Supporters of LGBTQ families and youth rallied against SB 375 this week, a bill that would allow taxpayer-funded adoption and child welfare agencies to refuse to work with same-sex couples, and would even allow agencies to deny services to LGBTQ youth. Georgians from all walks of life – including state and national advocacy groups, faith leaders, members of the business and entertainment communities, and LGBTQ families and allies turned out in large numbers to express their opposition to the discriminatory bill. Prior to the rally, 80 supporters met with lawmakers from across the state as part of Georgia Equality’s lobby day. A top priority of the lobby visits was to communicate to lawmakers the broad opposition to SB 375.

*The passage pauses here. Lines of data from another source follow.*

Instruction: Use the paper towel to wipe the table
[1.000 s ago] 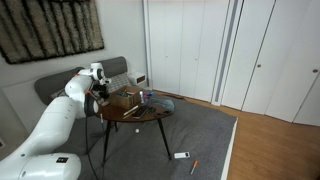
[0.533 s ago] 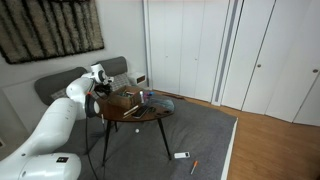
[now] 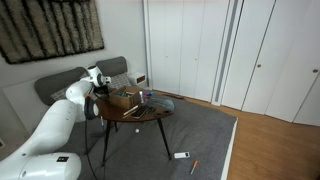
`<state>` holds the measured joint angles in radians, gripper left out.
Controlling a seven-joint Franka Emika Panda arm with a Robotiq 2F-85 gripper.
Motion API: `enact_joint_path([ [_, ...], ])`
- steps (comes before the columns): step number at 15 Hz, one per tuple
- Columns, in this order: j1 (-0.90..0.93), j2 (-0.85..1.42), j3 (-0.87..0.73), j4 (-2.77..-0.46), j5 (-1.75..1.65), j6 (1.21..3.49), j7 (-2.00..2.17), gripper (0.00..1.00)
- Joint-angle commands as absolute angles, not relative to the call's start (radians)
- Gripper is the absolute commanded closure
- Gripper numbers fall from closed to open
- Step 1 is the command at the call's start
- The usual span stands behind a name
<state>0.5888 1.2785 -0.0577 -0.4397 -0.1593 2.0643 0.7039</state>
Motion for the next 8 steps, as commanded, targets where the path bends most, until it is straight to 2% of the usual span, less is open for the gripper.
enact_joint_path([
  [1, 0.587, 1.274, 0.033, -0.462, -0.068, 2.032, 0.607, 1.0],
  [8, 0.58, 1.21, 0.043, -0.494, -0.03, 1.757, 0.612, 1.0],
])
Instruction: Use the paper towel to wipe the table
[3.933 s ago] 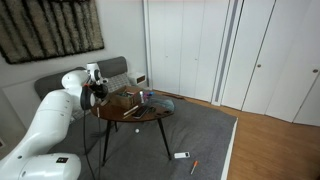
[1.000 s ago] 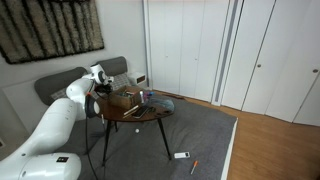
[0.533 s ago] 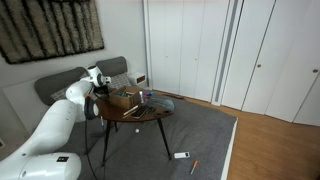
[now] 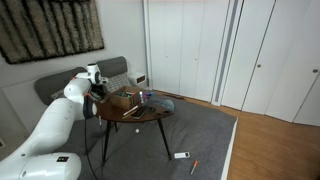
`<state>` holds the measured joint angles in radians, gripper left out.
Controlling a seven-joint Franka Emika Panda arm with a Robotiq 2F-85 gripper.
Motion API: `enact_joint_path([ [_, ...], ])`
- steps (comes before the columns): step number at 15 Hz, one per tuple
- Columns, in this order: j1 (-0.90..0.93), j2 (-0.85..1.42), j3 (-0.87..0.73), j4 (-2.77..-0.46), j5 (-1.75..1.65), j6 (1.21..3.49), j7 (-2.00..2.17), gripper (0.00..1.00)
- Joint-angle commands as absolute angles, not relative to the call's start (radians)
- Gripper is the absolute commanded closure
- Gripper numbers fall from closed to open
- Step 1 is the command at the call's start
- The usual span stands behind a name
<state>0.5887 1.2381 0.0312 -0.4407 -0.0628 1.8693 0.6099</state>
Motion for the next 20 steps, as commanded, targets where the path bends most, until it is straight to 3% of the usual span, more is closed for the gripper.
enact_joint_path([
  [1, 0.575, 1.205, 0.049, -0.493, -0.021, 1.718, 0.607, 1.0],
  [12, 0.55, 1.192, 0.072, -0.47, 0.008, 1.558, 0.544, 1.0],
  [20, 0.512, 1.18, 0.112, -0.481, 0.011, 1.503, 0.193, 1.0],
])
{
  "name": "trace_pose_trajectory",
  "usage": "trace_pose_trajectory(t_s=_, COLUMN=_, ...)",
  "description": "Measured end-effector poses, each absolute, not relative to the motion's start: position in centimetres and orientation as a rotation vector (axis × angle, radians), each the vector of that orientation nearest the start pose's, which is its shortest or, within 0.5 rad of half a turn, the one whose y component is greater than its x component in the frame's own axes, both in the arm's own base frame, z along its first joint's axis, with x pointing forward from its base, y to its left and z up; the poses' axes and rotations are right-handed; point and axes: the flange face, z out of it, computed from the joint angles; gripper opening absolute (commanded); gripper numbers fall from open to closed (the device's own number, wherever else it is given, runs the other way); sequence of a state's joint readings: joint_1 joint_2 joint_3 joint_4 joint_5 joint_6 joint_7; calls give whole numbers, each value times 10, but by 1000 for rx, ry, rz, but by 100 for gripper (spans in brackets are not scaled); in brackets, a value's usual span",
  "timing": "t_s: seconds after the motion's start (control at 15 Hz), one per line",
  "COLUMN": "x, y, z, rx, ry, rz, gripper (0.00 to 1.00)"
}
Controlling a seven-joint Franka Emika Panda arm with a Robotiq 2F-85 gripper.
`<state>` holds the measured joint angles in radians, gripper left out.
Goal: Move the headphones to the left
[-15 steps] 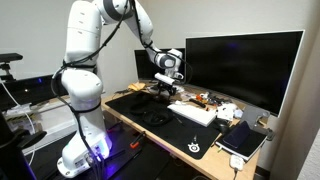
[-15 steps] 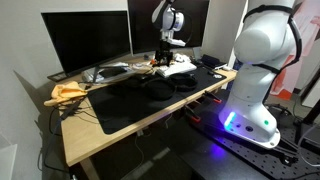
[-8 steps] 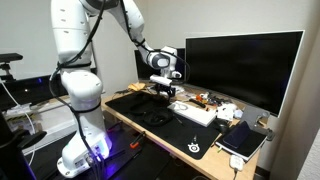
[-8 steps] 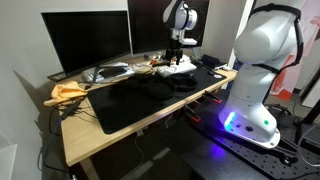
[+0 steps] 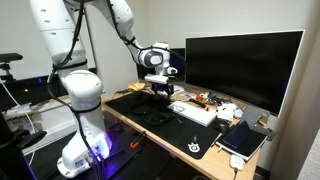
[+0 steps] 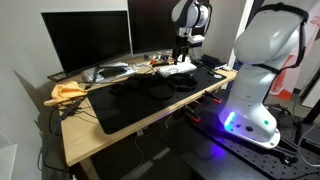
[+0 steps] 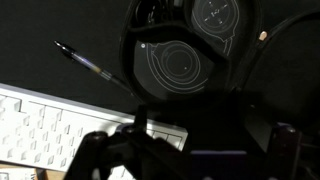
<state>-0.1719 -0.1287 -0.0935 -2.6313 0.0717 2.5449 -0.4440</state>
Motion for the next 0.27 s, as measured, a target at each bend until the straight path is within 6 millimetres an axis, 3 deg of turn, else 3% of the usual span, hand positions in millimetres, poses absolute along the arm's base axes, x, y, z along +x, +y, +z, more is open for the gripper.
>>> trace_pose_trajectory(t_s=0.27, x=398, y=-117, z=300, rx=-3139, ry=-217, rz=-114, gripper=100)
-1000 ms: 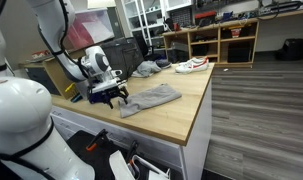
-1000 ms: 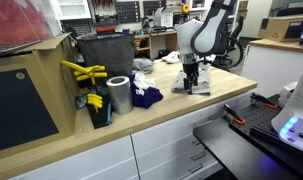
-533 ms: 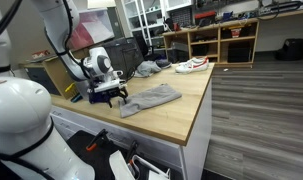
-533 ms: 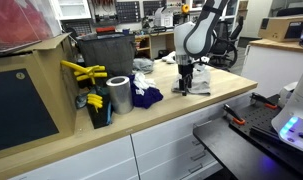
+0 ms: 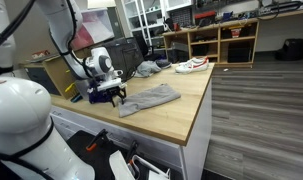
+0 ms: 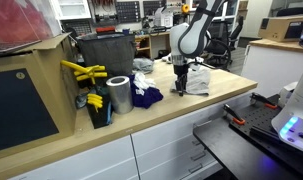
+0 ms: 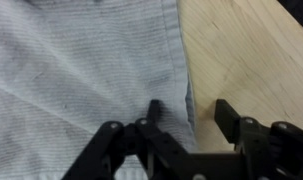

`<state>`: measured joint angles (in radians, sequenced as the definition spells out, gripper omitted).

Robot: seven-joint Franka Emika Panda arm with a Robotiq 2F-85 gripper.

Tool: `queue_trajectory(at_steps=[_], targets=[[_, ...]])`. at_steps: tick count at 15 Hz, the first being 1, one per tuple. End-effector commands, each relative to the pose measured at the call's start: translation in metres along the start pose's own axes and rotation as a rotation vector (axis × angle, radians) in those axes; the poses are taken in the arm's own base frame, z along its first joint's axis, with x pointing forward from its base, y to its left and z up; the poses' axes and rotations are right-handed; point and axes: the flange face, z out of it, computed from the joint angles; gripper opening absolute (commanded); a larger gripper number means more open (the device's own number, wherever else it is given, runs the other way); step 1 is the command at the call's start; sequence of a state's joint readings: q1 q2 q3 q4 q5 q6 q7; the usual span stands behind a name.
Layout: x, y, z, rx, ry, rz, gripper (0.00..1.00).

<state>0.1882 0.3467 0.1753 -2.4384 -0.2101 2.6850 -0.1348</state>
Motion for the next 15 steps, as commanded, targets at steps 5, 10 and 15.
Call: queue_trajectory(at_steps=[5, 10, 15], targets=[[0.013, 0.011, -0.014, 0.012, 0.015, 0.011, 0.00], [0.020, 0.016, -0.031, 0.039, 0.054, 0.045, 0.01], [0.024, 0.041, -0.052, 0.166, 0.128, 0.099, 0.01]])
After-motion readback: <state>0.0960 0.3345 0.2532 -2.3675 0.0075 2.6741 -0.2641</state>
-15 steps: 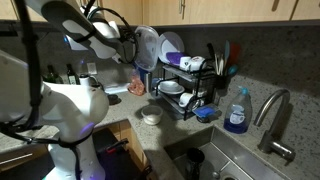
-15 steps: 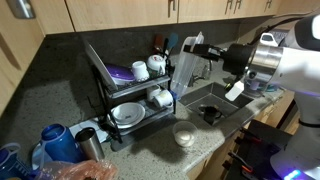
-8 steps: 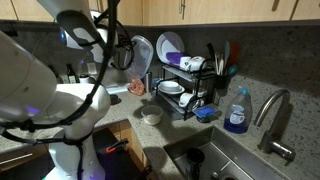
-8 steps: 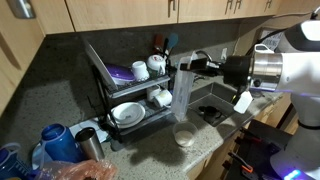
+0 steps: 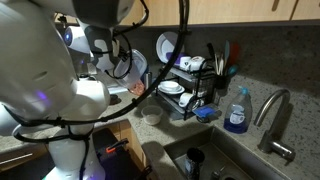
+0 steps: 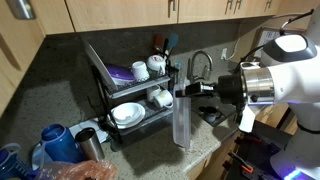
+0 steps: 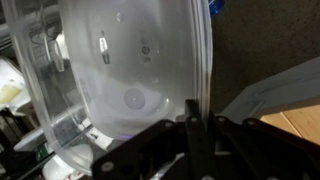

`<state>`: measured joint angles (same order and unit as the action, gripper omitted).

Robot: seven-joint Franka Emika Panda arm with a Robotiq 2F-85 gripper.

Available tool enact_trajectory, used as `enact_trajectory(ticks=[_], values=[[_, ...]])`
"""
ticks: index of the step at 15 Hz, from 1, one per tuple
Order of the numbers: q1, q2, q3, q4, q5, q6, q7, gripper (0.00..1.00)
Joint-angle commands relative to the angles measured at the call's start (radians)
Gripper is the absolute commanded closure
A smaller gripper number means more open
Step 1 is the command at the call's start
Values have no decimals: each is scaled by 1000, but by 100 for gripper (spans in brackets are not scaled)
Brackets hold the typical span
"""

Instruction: Pour the contents from the left bowl to the right bowl

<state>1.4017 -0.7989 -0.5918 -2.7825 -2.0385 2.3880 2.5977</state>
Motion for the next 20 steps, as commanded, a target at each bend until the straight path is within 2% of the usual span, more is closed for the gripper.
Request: enact_trajectory(ticks=[1,6,12,17,20], values=[[153,-25,-159,0,-29,-12,0,99],[332,-48,-361,1,-63,-24,0,99],[538,-145,-596,2,-108,-69,0,99],[659,-213,-726,9,-124,-93,0,99],[724,-231,-777,31,-118,-99,0,99]])
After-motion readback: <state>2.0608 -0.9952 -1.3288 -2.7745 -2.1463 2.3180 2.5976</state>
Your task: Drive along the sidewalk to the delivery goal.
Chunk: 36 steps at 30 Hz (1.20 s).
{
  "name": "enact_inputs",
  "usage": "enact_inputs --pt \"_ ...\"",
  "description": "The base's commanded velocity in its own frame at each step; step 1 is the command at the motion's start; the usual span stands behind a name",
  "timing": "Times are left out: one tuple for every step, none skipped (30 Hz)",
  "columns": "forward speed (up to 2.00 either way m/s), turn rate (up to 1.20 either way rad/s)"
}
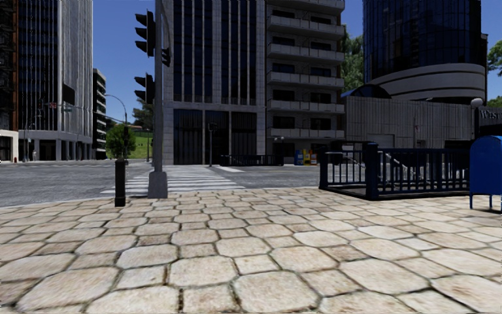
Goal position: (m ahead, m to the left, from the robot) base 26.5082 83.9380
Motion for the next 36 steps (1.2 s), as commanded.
enact_inputs --pt "2.0 0.48" --pt "2.0 0.48" --pt "2.0 0.48" --pt "2.0 0.48" --pt "2.0 0.48" --pt "2.0 0.48" --pt "2.0 0.48" --pt "2.0 0.48" --pt "2.0 0.48" --pt "2.0 0.48" --pt "2.0 0.48" --pt "2.0 0.48" --pt "2.0 0.48" --pt "2.0 0.48" --pt "2.0 0.35" --pt "2.0 0.14" --pt "2.0 0.14" --pt "2.0 0.0" --pt "2.0 0.0" --pt "2.0 0.0" --pt "2.0 0.0" --pt "2.0 0.0" --pt "2.0 0.0" --pt "2.0 0.0" --pt "2.0 0.0" --pt "2.0 0.0" --pt "2.0 0.0" --pt "2.0 0.0" --pt "2.0 0.0" --pt "2.0 0.0" --pt "2.0 0.0" --pt "2.0 0.0" --pt "2.0 0.0" --pt "2.0 0.0" --pt "2.0 0.0" --pt "2.0 0.0"
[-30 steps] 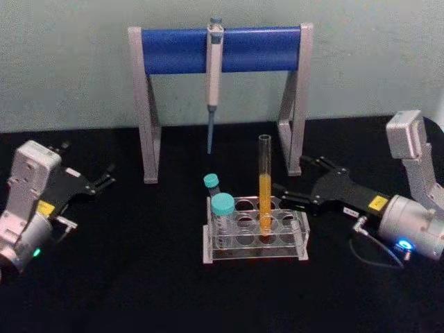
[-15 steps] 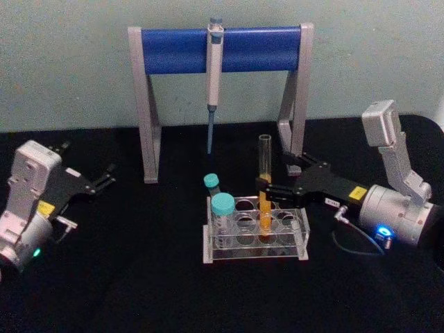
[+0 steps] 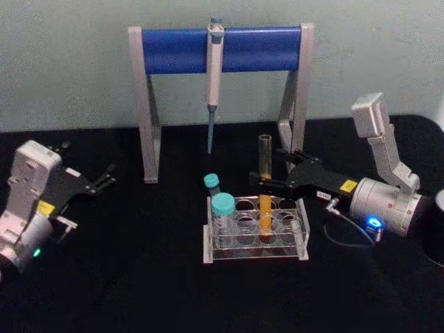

“Today, we delivered a message to lawmakers that Georgians from all backgrounds want to have a real discussion about policies that advance fairness, opportunity, and equality for everyone,” said Jeff Graham, Georgia Equality’s Executive Director. “SB 375 not only disenfranchises the roughly 14,000 youth in our state’s child welfare system, but it could actually harm LGBTQ kids in need who are prevented from accessing crucial services. This is legislation that will hurt Georgia’s families, our youth, and our state’s image on the national stage.”
SB 375 poses significant harm to the approximately 14,000 children in the state system. Under this legislation, an agency could keep a child in foster care rather than placing her with a qualified, loving same-sex couple. Agencies could refuse to allow an orphaned child to be adopted by an existing family member, like a gay uncle. And agencies could refuse to place LGBTQ kids in loving, stable homes – and instead putting them in the care of parents who could force them into harmful conversion therapy.
Businesses across the state have spoken out increasingly against the legislation, warning that hostile bills like SB 375 will impact Georgia’s ability to attract new investments from corporations like Amazon. It’s estimated that upwards of 50,000 new and high-paying jobs will be created in the state where the tech giant ultimately puts down roots for its HQ2.
Both the Atlanta Metro Chamber and the Georgia Chamber of Commerce oppose the legislation, noting that “Legislation that sanctions discrimination takes us further away from our goal of attracting investment that would improve the lives of Georgia families.” Global commerce giant First Data also is warning against the legislation, saying SB 375 “violates our core belief that all Americans deserve to be treated equally and respectfully.”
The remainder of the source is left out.